Dataset excerpts
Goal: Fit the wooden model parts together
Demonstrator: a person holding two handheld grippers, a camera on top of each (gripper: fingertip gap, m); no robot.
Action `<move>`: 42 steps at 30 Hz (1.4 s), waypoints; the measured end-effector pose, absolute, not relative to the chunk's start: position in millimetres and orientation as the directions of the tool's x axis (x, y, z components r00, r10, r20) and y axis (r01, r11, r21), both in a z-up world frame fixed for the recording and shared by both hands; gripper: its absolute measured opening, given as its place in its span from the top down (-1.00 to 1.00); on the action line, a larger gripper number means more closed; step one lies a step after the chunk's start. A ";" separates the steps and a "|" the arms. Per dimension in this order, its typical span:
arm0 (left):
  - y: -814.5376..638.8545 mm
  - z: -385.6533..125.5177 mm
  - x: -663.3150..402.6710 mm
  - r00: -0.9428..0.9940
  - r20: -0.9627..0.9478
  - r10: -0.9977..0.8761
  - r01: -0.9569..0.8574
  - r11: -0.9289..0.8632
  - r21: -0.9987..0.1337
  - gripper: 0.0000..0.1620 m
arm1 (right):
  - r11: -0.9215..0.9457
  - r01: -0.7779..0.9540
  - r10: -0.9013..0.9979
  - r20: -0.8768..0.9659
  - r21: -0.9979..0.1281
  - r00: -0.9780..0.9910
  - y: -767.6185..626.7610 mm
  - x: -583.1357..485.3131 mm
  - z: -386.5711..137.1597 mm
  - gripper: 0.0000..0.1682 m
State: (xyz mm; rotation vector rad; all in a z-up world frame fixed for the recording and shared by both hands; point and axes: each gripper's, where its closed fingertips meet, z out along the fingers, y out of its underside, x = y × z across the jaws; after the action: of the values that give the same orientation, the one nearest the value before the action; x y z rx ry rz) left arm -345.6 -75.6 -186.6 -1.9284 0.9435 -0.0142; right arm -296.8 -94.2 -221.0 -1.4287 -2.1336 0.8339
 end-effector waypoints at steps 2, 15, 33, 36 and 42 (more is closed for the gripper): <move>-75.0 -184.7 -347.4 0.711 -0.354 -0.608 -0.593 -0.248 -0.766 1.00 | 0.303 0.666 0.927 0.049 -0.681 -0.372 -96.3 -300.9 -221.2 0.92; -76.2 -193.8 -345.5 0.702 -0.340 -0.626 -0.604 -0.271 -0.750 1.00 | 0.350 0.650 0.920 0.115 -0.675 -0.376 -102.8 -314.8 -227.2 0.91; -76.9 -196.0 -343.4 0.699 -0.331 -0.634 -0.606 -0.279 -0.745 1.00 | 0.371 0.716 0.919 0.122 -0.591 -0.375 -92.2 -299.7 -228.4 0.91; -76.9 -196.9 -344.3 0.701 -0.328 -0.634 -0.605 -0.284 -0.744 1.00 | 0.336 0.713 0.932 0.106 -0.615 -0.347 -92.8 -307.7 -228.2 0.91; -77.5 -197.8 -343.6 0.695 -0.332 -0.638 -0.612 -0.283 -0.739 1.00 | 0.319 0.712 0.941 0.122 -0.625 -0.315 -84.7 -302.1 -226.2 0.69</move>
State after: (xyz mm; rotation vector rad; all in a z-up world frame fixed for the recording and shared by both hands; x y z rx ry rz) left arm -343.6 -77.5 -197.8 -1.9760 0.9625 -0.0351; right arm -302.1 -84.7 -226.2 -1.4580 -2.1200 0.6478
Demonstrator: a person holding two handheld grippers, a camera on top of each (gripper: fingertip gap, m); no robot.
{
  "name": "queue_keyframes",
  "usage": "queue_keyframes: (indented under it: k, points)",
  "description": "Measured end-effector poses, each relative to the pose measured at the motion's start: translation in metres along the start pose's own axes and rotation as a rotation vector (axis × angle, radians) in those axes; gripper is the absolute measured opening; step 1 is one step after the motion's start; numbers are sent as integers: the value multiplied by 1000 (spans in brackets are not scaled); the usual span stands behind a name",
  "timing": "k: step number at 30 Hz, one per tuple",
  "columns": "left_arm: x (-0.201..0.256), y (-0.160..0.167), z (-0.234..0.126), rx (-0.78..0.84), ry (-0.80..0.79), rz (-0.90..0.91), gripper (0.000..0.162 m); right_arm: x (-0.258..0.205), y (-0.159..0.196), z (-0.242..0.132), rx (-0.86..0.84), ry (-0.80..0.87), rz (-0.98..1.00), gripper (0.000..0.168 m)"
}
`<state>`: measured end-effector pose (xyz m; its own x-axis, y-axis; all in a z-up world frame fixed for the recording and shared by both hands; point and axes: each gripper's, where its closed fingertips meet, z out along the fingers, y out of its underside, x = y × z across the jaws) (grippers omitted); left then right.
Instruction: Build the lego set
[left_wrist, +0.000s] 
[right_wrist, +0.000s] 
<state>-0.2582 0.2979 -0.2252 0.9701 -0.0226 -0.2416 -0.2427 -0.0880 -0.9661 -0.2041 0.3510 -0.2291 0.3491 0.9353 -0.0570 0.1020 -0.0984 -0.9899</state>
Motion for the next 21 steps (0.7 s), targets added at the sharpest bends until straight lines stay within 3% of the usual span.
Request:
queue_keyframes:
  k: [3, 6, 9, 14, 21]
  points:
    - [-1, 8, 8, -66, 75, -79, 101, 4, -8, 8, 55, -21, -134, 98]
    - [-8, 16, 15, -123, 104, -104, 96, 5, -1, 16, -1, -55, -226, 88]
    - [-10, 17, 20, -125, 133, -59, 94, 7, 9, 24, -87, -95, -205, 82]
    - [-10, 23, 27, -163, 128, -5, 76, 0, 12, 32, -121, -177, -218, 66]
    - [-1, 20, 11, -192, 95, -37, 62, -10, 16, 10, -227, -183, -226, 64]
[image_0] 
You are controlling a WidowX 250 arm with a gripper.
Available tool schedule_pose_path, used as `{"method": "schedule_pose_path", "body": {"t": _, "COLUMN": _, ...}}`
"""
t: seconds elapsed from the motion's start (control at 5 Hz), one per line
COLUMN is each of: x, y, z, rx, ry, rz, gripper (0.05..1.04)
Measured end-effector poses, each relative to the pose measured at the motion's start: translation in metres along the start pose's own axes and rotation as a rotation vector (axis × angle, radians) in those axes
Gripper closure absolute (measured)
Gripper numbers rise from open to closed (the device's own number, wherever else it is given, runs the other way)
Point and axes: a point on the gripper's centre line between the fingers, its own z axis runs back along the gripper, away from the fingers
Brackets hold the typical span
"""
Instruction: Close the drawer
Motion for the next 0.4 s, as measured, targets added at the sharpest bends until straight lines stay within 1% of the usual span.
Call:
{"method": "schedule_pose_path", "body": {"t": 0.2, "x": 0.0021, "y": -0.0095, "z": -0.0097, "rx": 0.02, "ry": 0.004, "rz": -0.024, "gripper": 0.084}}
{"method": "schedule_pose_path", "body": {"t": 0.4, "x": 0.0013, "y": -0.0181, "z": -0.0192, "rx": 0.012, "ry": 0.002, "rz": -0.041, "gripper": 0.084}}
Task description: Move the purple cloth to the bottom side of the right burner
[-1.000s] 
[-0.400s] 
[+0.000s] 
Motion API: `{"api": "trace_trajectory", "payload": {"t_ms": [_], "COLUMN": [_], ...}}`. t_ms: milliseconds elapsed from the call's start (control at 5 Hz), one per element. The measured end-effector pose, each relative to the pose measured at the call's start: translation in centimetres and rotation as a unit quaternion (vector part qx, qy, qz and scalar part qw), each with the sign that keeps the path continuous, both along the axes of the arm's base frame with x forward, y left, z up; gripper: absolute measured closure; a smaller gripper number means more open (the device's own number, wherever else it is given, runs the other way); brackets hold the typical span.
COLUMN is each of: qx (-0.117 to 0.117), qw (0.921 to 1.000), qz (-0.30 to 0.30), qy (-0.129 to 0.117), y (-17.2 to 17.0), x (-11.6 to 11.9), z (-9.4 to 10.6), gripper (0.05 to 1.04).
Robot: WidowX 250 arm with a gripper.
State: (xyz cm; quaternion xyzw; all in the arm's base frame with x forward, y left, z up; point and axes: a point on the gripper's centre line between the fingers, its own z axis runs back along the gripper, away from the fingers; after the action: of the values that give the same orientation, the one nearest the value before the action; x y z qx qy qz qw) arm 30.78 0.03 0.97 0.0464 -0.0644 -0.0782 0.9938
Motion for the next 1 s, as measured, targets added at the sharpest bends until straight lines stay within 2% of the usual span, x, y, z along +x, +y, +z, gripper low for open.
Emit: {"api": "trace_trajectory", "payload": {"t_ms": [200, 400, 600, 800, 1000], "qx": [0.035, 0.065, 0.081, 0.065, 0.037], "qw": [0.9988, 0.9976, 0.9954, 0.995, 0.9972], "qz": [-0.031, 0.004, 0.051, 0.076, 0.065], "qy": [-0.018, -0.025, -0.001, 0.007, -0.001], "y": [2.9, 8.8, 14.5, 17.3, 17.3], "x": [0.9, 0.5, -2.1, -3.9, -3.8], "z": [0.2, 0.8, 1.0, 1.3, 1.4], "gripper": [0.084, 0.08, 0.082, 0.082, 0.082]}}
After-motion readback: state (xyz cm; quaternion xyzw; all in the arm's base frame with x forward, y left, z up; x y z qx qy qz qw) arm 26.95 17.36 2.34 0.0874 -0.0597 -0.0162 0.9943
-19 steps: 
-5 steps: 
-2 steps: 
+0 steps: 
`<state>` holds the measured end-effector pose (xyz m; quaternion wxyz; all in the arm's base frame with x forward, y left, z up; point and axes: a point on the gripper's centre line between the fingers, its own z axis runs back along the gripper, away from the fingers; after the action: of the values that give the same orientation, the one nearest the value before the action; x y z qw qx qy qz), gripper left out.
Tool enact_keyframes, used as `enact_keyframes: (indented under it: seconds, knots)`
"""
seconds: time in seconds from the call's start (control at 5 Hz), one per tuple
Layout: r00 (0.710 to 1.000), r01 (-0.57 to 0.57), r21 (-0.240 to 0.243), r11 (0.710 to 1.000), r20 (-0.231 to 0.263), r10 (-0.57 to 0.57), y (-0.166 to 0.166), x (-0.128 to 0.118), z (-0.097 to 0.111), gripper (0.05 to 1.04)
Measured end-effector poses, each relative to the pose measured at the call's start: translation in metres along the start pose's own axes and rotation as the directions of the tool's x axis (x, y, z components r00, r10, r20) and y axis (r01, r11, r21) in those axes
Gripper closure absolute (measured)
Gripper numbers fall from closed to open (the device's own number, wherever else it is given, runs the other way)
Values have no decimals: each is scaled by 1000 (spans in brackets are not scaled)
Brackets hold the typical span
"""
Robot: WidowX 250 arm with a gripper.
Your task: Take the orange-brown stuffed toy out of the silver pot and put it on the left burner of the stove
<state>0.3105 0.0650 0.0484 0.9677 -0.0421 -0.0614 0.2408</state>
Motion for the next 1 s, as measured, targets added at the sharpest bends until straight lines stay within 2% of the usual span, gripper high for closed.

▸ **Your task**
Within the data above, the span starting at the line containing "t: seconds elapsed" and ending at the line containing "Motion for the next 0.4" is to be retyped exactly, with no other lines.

▸ **Written solution**
t: seconds elapsed from the motion's start (control at 5 Hz), one per line
COLUMN is each of: x, y, z, rx, ry, rz, gripper (0.05..1.04)
Measured end-effector poses, each relative to the pose measured at the motion's start: translation in metres along the start pose's own axes and rotation as a rotation vector (axis × angle, radians) in those axes
Gripper closure absolute (measured)
Gripper numbers rise from open to closed (the device's own number, wherever else it is given, runs the other way)
Point and axes: a point on the gripper's centre line between the fingers, its own z axis runs back along the gripper, away from the fingers
Brackets hold the typical span
"""
Instruction: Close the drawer
Motion for the next 0.4 s, as measured, targets added at the sharpest bends until straight lines stay within 1% of the usual span.

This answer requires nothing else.